## TASK OBJECTIVE
Below are entries; output exactly the lines from the one with "point(270, 381)" to the one with "- Columns, in", both included, and nothing else.

--------------------

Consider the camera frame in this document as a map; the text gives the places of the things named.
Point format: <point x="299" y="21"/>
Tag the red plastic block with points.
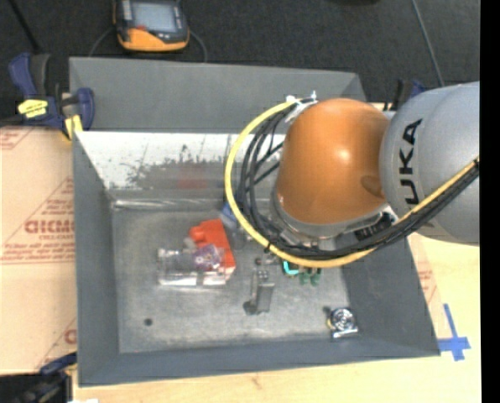
<point x="212" y="235"/>

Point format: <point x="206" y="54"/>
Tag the shiny round metal item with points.
<point x="343" y="320"/>

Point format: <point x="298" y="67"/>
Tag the clear plastic box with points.
<point x="178" y="273"/>

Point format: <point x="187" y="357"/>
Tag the grey metal bin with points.
<point x="199" y="309"/>

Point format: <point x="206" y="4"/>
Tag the brown cardboard board, red print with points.
<point x="32" y="267"/>

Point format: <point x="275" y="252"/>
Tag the purple patterned small item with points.
<point x="208" y="256"/>

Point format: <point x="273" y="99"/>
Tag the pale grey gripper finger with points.
<point x="254" y="292"/>
<point x="267" y="298"/>

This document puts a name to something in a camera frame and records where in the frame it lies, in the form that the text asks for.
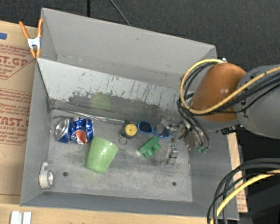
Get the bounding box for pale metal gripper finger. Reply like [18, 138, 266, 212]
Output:
[170, 123, 184, 145]
[164, 142, 181, 168]

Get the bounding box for green toy block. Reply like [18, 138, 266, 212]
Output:
[136, 133, 163, 160]

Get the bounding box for blue sunglasses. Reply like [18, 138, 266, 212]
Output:
[136, 119, 173, 141]

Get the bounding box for yellow and black tape measure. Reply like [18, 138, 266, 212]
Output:
[117, 121, 140, 147]

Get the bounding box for grey metal bin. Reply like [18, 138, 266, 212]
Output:
[12, 7, 266, 224]

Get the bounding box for green plastic cup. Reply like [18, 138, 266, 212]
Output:
[84, 135, 121, 176]

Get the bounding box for crushed blue soda can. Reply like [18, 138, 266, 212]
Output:
[52, 113, 97, 148]

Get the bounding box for silver metal ring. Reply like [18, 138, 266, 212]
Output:
[36, 160, 58, 191]

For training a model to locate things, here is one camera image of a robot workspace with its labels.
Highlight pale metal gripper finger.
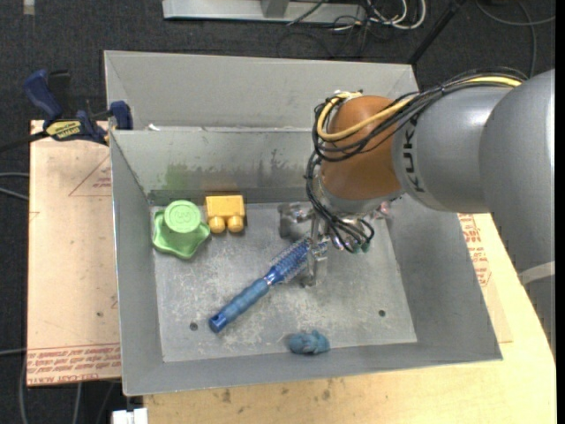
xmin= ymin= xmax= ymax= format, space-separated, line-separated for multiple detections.
xmin=303 ymin=248 xmax=319 ymax=288
xmin=316 ymin=244 xmax=330 ymax=283

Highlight blue hairbrush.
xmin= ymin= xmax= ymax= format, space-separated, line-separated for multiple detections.
xmin=207 ymin=238 xmax=313 ymax=334

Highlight blue toy animal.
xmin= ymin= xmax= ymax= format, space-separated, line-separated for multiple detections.
xmin=287 ymin=329 xmax=331 ymax=356

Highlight grey metal bin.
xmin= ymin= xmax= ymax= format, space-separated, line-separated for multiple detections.
xmin=103 ymin=49 xmax=504 ymax=398

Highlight yellow toy building block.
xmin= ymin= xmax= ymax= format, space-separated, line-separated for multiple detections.
xmin=205 ymin=193 xmax=247 ymax=235

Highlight green star-shaped toy mould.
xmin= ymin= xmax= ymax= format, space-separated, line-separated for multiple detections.
xmin=152 ymin=199 xmax=212 ymax=261

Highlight brown cardboard board, red print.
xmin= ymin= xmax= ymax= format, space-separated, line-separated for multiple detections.
xmin=26 ymin=119 xmax=516 ymax=388

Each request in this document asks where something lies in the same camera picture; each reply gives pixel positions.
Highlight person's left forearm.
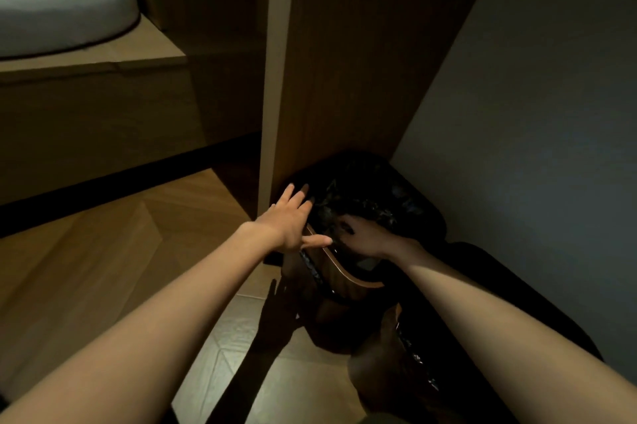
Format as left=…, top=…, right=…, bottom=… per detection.
left=0, top=221, right=275, bottom=424

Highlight round grey seat cushion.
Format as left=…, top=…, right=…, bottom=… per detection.
left=0, top=0, right=141, bottom=59

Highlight wooden built-in desk unit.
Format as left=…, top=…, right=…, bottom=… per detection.
left=141, top=0, right=528, bottom=220

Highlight person's right hand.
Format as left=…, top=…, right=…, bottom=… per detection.
left=336, top=214, right=424, bottom=263

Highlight dark trousers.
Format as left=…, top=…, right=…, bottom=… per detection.
left=363, top=411, right=414, bottom=424

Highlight person's right forearm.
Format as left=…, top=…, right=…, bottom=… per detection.
left=397, top=244, right=637, bottom=424

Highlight person's left hand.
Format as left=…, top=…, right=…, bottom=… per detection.
left=244, top=183, right=333, bottom=255

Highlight brown waste bin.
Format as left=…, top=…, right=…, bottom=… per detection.
left=281, top=149, right=449, bottom=301
left=348, top=304, right=449, bottom=424

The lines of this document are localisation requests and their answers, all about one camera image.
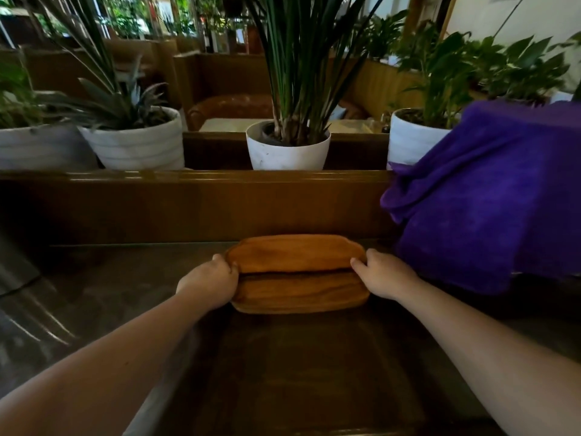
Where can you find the dark-striped wooden tray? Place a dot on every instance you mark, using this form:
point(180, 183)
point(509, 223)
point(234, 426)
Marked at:
point(299, 292)

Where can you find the person's left hand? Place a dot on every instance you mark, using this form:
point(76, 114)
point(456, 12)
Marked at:
point(211, 283)

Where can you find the plain wooden tray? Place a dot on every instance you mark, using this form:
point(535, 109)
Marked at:
point(295, 254)

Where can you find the person's right forearm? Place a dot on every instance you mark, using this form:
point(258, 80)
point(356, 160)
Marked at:
point(499, 354)

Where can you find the spiky green plant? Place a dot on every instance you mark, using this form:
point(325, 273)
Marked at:
point(118, 104)

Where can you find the tall narrow-leaf green plant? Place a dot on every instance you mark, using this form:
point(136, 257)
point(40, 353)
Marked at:
point(304, 63)

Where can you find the brown wooden ledge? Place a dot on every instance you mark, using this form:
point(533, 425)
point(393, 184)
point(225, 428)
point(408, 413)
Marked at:
point(204, 208)

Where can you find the ribbed white plant pot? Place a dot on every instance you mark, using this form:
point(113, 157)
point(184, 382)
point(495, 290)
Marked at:
point(140, 147)

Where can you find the brown leather sofa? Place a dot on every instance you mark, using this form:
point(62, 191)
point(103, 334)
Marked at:
point(227, 108)

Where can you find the person's left forearm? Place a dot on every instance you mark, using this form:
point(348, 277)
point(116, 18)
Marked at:
point(100, 376)

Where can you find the person's right hand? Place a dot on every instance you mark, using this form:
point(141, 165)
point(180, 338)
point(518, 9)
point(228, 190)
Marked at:
point(388, 276)

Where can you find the purple cloth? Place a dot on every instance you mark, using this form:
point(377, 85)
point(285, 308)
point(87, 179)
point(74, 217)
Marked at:
point(490, 199)

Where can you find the wide white plant pot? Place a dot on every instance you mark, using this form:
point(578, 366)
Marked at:
point(41, 149)

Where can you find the tall white plant pot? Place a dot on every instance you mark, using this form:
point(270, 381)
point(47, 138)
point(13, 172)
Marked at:
point(410, 140)

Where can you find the smooth white plant pot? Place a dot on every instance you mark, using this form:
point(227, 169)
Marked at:
point(288, 154)

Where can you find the broad-leaf green plant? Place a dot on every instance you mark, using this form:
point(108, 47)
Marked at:
point(445, 72)

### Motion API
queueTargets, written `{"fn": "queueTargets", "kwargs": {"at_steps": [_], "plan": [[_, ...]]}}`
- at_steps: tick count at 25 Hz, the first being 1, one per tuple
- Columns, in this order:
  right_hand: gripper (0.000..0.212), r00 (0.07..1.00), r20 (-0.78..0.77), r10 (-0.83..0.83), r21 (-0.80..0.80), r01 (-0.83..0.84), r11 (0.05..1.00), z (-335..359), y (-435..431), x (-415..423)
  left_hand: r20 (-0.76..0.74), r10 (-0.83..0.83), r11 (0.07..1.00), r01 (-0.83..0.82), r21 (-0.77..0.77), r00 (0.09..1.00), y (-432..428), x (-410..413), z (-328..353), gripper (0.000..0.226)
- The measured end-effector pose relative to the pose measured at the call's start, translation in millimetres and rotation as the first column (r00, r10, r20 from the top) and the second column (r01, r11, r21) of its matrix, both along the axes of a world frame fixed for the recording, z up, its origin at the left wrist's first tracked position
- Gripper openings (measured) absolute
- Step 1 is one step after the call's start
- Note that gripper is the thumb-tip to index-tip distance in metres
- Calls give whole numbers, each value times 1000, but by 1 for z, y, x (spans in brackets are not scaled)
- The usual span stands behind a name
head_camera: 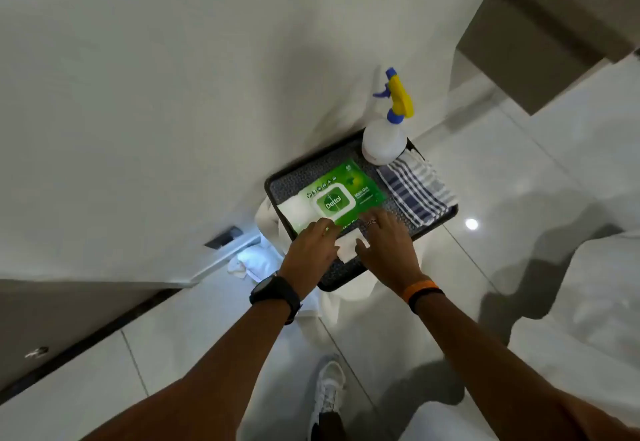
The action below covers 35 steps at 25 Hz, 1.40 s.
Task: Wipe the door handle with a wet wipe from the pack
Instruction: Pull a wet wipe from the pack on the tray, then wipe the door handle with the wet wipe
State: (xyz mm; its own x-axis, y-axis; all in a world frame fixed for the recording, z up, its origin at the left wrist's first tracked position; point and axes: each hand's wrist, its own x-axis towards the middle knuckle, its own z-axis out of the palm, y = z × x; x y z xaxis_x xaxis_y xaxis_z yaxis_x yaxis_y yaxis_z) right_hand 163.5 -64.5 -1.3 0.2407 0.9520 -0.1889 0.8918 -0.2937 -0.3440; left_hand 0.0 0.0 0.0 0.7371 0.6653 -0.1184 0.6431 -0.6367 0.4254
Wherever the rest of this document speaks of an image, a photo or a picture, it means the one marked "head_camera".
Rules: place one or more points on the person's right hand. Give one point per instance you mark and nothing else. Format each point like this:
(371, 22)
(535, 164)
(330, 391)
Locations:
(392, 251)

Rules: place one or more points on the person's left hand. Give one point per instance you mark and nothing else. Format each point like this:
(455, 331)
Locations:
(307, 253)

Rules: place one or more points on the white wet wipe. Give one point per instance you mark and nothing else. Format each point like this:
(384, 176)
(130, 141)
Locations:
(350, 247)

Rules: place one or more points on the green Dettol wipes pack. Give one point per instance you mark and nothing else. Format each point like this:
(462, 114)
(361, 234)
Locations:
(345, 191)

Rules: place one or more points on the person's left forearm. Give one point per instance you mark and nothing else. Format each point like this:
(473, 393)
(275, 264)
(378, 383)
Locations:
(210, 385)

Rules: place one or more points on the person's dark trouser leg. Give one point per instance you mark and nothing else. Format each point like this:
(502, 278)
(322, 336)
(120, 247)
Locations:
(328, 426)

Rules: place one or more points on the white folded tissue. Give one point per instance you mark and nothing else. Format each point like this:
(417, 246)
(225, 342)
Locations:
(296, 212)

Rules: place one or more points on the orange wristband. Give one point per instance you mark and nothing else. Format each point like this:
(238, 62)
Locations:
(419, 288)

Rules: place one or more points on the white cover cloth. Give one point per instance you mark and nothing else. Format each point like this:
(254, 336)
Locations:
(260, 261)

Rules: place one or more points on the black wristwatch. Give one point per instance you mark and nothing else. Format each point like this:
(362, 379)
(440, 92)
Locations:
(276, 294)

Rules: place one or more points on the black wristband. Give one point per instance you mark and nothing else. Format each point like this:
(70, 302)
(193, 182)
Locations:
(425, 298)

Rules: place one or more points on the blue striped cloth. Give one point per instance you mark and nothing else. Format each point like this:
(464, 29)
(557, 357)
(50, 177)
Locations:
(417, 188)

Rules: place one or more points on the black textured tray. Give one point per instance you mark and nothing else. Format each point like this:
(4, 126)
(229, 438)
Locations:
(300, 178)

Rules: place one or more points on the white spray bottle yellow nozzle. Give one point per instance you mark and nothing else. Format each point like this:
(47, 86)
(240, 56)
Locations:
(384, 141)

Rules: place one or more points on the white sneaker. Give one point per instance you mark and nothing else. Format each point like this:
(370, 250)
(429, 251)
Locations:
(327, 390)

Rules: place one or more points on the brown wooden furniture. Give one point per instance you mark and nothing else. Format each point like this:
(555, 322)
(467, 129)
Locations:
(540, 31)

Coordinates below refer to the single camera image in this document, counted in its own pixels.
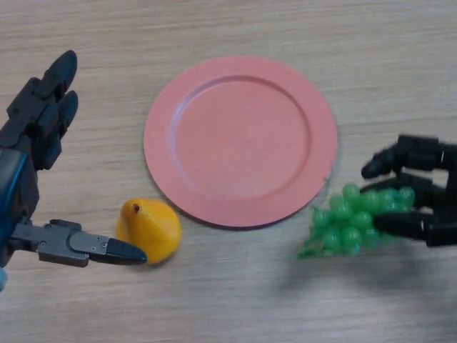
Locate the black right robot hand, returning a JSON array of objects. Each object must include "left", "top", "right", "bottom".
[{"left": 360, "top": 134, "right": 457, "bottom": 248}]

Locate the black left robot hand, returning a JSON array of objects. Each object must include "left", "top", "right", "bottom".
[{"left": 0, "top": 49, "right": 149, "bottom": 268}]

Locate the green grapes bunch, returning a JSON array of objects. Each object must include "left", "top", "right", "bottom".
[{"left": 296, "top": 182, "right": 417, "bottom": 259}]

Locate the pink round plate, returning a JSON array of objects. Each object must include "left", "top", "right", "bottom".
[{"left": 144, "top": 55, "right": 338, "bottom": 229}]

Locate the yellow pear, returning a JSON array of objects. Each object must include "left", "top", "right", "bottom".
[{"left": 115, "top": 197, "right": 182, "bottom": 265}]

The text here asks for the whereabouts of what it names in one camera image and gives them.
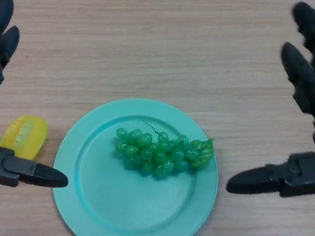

--------------------

## ANSWER SPACE
point(270, 381)
point(47, 138)
point(13, 172)
Marked at:
point(410, 140)

Where can you find the smooth white plant pot? Place a dot on every instance you mark, using this form:
point(227, 169)
Marked at:
point(288, 154)

Where can you find the broad-leaf green plant? Place a dot on every instance you mark, using this form:
point(108, 47)
Marked at:
point(445, 72)

### Motion API
queueTargets, written `{"fn": "queueTargets", "kwargs": {"at_steps": [_], "plan": [[_, ...]]}}`
- at_steps: tick count at 25 Hz, the first being 1, one per tuple
- Columns, in this order:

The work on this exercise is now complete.